### Prompt
Only the lines below starting at the one that contains "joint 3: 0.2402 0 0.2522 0" and ending at the one that contains "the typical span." are to be reproduced, exactly and with both ends kept.

### Records from a dataset
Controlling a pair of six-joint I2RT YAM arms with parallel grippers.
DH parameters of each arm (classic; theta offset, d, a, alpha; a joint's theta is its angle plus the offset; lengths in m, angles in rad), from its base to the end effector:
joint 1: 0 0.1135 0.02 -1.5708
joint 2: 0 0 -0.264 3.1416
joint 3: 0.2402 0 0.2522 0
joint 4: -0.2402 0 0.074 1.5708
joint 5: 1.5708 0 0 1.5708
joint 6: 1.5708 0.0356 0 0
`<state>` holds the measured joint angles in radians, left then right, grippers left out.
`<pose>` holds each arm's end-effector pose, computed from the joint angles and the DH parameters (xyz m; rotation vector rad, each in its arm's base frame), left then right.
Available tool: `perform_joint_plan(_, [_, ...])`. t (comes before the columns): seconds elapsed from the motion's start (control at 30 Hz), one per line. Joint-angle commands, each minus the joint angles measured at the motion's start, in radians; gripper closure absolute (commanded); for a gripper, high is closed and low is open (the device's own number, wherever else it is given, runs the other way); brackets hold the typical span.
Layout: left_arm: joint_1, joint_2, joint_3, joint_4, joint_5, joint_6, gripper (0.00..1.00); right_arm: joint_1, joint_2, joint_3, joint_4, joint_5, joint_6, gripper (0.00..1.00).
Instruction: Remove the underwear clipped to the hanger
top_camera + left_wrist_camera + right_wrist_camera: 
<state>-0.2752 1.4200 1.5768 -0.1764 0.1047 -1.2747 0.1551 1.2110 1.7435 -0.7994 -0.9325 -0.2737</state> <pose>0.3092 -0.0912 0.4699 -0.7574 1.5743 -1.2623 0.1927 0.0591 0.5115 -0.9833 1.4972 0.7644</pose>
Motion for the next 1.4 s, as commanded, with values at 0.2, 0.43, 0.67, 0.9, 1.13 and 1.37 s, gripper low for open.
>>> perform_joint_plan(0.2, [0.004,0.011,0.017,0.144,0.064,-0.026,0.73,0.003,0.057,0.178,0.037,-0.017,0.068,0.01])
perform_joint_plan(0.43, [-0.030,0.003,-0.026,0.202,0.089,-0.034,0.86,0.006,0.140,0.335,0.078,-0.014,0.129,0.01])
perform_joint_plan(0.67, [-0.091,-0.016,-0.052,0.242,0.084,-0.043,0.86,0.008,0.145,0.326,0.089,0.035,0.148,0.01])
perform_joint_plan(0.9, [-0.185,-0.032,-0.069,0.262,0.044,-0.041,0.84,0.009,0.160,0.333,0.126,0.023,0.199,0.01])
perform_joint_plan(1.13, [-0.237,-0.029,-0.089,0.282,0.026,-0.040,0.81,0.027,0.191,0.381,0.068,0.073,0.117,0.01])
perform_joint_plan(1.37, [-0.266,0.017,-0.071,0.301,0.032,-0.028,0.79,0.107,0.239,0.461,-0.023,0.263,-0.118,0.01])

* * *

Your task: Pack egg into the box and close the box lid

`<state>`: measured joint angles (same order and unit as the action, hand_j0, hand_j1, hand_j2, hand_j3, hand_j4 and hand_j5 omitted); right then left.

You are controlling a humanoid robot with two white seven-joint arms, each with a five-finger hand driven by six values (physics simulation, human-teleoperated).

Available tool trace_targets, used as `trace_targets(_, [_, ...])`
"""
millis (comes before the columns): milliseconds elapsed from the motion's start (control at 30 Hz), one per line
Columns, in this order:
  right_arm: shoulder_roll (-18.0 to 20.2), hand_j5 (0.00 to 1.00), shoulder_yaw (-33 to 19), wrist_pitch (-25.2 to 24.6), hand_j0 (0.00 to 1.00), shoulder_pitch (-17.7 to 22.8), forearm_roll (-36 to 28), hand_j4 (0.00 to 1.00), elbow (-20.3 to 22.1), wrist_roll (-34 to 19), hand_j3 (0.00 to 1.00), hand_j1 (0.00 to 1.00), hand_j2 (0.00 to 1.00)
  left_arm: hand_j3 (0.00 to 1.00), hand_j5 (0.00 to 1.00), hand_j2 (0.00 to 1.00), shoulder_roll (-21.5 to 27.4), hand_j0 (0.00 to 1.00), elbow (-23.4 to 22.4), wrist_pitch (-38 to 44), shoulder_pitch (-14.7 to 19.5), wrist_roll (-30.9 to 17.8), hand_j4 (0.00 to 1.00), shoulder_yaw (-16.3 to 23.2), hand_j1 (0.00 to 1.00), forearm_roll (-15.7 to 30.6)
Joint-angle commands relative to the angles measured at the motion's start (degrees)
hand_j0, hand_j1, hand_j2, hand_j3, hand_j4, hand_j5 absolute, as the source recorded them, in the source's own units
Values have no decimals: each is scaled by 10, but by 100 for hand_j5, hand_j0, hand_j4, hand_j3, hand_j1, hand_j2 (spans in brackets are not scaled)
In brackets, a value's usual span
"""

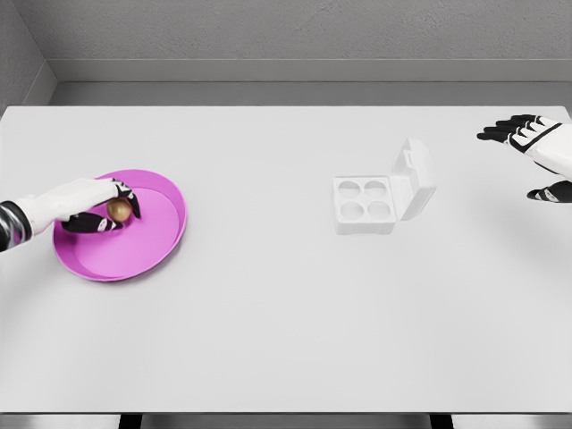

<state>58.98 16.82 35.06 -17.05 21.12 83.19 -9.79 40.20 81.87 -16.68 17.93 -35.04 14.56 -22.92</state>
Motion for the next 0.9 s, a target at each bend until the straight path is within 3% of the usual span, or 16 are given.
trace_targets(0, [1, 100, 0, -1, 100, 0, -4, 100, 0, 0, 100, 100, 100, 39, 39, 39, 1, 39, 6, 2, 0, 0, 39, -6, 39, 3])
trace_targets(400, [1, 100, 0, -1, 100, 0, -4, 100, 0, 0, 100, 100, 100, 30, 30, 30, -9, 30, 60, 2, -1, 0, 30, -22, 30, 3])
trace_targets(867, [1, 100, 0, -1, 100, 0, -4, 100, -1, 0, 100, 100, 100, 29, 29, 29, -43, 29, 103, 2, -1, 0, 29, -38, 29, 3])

### Exercise response
joint 3: 0.2402 0 0.2522 0
joint 4: -0.2402 0 0.074 1.5708
joint 5: 1.5708 0 0 1.5708
joint 6: 1.5708 0.0356 0 0
`<state>` holds the measured joint angles in radians, left then right, grippers left out.
`<pose>` holds each arm's end-effector pose, computed from the joint angles and the DH parameters (xyz m; rotation vector rad, each in its arm's base frame), left then right.
Available tool: `perform_joint_plan(_, [_, ...])`. t (comes before the columns): seconds elapsed from the motion's start (control at 30 Hz), one per line. Joint-angle commands, each minus the joint angles measured at the motion's start, in radians; gripper closure absolute (commanded); for a gripper, high is closed and low is open (the device's own number, wherever else it is given, runs the other way); brackets hold the typical span.

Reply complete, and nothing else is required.